> **YOUR INSTRUCTIONS**
Of the entries that follow, how many lines hold the string "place"? Write the number and nothing more.
####
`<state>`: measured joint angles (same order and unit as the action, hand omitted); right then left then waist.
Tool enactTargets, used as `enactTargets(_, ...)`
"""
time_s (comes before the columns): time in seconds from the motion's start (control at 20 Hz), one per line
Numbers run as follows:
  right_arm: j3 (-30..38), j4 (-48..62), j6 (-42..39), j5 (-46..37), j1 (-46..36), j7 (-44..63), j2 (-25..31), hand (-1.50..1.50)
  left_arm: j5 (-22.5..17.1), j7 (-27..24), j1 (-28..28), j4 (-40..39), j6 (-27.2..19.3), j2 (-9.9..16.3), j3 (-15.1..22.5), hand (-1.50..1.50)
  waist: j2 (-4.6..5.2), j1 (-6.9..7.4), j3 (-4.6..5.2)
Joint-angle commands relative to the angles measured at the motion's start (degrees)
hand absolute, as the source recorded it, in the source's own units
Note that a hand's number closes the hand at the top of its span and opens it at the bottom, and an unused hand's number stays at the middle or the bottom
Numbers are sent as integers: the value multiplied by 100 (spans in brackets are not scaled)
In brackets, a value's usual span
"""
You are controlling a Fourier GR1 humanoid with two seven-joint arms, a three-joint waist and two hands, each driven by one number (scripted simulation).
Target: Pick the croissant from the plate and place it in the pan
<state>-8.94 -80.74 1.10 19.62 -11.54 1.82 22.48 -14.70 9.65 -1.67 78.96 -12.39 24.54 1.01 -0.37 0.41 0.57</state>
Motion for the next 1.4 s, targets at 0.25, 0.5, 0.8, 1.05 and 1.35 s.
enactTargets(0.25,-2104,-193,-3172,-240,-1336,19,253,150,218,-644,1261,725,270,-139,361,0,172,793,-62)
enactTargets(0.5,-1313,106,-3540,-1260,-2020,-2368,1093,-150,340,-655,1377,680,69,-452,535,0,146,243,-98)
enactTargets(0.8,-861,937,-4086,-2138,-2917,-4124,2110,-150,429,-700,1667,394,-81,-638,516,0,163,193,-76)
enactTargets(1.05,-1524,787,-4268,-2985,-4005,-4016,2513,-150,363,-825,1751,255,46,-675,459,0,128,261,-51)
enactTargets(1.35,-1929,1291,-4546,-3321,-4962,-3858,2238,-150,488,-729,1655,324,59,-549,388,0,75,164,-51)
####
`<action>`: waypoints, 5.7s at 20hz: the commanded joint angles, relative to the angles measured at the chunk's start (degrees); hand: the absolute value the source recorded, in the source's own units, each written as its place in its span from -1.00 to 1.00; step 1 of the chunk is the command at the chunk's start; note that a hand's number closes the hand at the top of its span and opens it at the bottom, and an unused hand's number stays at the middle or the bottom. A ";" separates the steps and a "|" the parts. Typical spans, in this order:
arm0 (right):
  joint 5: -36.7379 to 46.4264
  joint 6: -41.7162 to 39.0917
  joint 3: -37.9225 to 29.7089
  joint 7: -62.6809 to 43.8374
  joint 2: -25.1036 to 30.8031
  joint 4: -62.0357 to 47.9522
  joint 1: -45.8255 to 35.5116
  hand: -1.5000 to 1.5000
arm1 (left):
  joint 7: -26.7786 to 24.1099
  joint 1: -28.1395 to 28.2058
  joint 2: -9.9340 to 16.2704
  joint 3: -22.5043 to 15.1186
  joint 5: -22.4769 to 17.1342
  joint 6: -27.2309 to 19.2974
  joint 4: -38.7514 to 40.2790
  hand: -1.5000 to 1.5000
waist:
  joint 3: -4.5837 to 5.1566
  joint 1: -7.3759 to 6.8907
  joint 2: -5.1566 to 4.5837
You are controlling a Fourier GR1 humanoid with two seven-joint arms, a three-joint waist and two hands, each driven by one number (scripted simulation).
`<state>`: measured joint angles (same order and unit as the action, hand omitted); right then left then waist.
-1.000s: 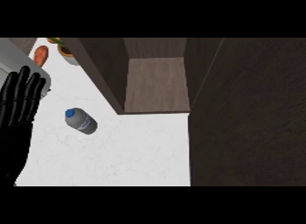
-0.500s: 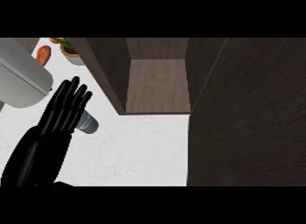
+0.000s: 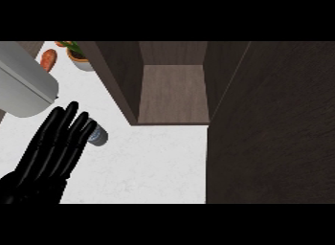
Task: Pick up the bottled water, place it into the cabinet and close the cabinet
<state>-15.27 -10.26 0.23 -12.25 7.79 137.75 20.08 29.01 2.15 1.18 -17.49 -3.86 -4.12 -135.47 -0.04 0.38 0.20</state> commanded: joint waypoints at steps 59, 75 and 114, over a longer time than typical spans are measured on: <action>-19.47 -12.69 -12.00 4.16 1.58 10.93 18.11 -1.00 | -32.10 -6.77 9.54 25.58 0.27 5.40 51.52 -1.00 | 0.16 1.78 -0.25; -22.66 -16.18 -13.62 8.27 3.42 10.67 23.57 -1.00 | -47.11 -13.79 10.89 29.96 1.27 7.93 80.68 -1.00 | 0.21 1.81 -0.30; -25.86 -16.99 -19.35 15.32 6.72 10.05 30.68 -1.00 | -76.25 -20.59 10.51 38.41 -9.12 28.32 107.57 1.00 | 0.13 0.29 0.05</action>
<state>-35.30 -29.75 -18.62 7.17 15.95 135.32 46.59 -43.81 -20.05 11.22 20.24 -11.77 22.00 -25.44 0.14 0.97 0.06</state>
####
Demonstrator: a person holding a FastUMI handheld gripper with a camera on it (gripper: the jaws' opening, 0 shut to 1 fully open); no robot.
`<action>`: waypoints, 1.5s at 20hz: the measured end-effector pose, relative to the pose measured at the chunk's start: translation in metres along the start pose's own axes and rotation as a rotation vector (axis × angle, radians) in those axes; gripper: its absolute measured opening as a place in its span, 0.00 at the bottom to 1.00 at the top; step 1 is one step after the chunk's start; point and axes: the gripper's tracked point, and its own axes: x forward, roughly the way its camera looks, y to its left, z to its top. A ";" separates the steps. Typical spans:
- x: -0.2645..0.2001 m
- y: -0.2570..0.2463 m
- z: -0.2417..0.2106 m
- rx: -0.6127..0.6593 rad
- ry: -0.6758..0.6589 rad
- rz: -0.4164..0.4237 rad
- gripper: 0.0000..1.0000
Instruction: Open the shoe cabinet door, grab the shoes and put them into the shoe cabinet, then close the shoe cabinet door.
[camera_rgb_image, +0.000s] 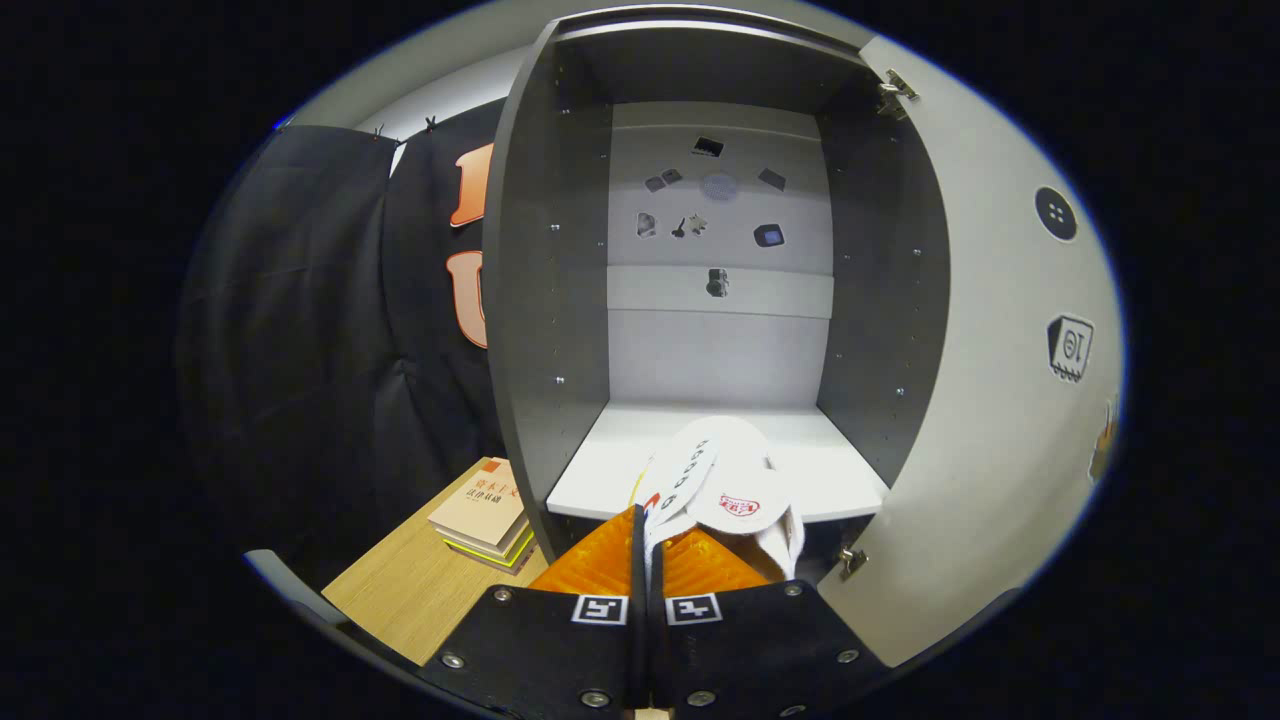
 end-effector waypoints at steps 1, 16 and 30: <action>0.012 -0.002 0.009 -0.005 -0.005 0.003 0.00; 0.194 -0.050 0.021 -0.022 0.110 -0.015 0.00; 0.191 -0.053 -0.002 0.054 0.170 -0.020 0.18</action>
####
> **ANSWER FOR THE TASK**
4